## EXERCISE DIRECTIONS
Begin at the top of the following data. Copy each line exactly until you have copied the line containing "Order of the".

───── DATA RECORDS ─────

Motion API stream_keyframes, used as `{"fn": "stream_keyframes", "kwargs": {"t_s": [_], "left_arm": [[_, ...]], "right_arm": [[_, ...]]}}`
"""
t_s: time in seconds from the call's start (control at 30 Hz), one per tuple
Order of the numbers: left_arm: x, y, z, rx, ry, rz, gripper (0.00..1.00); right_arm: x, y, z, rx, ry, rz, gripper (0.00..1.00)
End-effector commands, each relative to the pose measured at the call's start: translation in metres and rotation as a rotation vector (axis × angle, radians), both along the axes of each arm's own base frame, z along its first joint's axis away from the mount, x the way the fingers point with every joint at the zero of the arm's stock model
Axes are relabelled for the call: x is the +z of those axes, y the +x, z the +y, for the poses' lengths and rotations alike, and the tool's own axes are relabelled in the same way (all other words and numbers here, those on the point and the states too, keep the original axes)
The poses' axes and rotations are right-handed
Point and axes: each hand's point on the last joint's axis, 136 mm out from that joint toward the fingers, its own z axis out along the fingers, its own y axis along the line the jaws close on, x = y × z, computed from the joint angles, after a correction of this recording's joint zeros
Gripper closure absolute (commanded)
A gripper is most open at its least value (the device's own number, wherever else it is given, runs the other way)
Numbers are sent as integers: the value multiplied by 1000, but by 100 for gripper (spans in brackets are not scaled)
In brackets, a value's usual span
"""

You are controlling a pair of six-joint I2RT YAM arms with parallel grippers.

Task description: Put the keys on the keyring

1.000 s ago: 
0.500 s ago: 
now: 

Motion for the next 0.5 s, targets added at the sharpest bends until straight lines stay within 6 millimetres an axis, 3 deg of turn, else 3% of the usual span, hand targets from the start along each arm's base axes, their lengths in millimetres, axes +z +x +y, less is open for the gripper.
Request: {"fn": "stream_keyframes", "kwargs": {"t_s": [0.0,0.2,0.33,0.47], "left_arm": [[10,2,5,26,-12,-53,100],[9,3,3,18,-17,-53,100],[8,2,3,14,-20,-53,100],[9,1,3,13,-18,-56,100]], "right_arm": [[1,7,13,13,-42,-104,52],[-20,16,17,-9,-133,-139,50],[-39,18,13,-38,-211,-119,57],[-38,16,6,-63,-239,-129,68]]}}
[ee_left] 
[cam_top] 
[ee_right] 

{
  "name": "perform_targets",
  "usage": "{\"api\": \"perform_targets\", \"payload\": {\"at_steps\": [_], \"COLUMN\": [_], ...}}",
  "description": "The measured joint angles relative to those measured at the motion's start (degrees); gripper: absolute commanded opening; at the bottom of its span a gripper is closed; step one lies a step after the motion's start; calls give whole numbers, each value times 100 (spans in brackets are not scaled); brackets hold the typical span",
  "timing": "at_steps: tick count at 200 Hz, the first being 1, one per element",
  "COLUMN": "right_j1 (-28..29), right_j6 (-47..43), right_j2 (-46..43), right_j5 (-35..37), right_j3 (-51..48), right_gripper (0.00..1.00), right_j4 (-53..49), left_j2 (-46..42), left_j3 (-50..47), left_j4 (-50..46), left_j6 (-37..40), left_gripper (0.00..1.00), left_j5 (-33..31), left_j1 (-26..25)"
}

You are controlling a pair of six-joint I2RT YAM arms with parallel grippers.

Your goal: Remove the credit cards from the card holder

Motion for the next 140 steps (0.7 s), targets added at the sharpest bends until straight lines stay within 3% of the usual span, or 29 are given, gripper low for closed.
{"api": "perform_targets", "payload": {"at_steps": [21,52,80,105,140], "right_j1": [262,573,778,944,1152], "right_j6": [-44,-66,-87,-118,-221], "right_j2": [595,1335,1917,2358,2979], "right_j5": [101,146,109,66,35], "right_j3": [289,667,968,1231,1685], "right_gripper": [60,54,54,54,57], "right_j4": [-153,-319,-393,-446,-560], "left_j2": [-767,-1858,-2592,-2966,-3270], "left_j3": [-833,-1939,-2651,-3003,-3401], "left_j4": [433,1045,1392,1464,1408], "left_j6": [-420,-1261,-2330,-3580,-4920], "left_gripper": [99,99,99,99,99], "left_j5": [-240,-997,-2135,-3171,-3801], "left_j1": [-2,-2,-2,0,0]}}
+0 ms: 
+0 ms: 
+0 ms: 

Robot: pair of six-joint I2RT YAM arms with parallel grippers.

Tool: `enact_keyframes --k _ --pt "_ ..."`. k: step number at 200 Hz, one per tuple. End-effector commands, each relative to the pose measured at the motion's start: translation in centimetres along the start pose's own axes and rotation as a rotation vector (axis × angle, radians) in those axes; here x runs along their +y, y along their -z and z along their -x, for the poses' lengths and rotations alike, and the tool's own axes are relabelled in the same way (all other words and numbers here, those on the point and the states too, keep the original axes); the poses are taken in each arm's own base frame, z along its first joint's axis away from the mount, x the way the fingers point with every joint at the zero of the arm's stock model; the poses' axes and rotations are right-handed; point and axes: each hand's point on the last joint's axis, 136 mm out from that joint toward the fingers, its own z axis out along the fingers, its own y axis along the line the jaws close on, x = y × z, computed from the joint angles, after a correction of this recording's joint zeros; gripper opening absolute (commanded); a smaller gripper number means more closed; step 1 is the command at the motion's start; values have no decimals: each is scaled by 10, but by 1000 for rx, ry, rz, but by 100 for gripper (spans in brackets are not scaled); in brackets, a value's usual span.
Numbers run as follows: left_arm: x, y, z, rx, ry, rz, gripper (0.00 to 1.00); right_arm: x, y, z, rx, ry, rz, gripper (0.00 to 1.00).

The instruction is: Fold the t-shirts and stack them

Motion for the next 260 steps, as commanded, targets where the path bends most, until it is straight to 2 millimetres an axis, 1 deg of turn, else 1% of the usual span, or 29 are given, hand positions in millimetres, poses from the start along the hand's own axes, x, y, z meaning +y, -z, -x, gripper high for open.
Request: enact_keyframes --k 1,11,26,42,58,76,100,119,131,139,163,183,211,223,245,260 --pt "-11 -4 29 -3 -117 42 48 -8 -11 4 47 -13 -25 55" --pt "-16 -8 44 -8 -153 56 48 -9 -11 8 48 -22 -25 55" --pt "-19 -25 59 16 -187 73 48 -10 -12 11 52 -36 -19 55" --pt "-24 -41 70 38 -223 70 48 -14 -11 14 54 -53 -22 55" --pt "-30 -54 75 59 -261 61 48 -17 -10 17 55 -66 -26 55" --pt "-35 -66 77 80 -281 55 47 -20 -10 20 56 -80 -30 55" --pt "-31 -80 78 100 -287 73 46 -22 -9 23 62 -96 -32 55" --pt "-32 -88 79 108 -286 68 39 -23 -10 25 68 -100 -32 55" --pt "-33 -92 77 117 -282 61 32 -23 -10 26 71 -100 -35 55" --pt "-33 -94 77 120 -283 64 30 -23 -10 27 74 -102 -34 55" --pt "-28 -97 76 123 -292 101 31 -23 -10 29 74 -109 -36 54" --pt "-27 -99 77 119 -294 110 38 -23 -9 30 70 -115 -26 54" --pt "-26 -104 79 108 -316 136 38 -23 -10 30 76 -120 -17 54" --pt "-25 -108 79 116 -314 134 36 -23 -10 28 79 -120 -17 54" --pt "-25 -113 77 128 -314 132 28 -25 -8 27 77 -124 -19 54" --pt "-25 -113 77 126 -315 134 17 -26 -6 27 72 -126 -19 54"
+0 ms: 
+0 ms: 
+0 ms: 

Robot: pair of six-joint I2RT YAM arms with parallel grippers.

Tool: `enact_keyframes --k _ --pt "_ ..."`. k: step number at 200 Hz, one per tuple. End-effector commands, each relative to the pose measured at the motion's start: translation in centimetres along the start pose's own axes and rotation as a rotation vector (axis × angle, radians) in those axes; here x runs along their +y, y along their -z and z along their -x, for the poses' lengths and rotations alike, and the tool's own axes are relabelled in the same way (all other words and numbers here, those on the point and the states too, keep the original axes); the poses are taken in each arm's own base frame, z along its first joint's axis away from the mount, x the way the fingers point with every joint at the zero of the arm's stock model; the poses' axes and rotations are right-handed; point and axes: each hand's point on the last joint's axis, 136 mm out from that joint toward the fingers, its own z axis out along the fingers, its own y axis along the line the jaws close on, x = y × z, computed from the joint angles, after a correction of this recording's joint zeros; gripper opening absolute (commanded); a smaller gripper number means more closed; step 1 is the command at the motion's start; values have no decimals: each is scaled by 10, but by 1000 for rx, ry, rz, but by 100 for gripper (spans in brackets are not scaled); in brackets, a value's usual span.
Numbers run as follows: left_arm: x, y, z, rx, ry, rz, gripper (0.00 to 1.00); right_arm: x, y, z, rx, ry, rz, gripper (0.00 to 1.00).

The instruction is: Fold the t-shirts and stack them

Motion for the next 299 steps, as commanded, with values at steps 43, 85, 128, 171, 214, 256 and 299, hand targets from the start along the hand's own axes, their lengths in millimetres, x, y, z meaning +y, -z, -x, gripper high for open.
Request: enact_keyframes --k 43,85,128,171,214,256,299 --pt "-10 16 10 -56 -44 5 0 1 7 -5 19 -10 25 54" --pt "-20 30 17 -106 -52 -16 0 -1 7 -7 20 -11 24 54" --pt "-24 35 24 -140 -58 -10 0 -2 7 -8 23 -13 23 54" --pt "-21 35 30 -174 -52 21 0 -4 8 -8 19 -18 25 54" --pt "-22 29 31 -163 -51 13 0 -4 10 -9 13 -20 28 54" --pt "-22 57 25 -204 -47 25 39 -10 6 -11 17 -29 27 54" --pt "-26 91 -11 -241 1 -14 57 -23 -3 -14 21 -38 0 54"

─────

## EXERCISE ANSWER
Motion API stream_keyframes, used as `{"fn": "stream_keyframes", "kwargs": {"t_s": [_], "left_arm": [[_, ...]], "right_arm": [[_, ...]]}}`
"""
t_s: time in seconds from the call's start (control at 30 Hz), one per tuple
Order of the numbers: left_arm: x, y, z, rx, ry, rz, gripper (0.00..1.00); right_arm: x, y, z, rx, ry, rz, gripper (0.00..1.00)

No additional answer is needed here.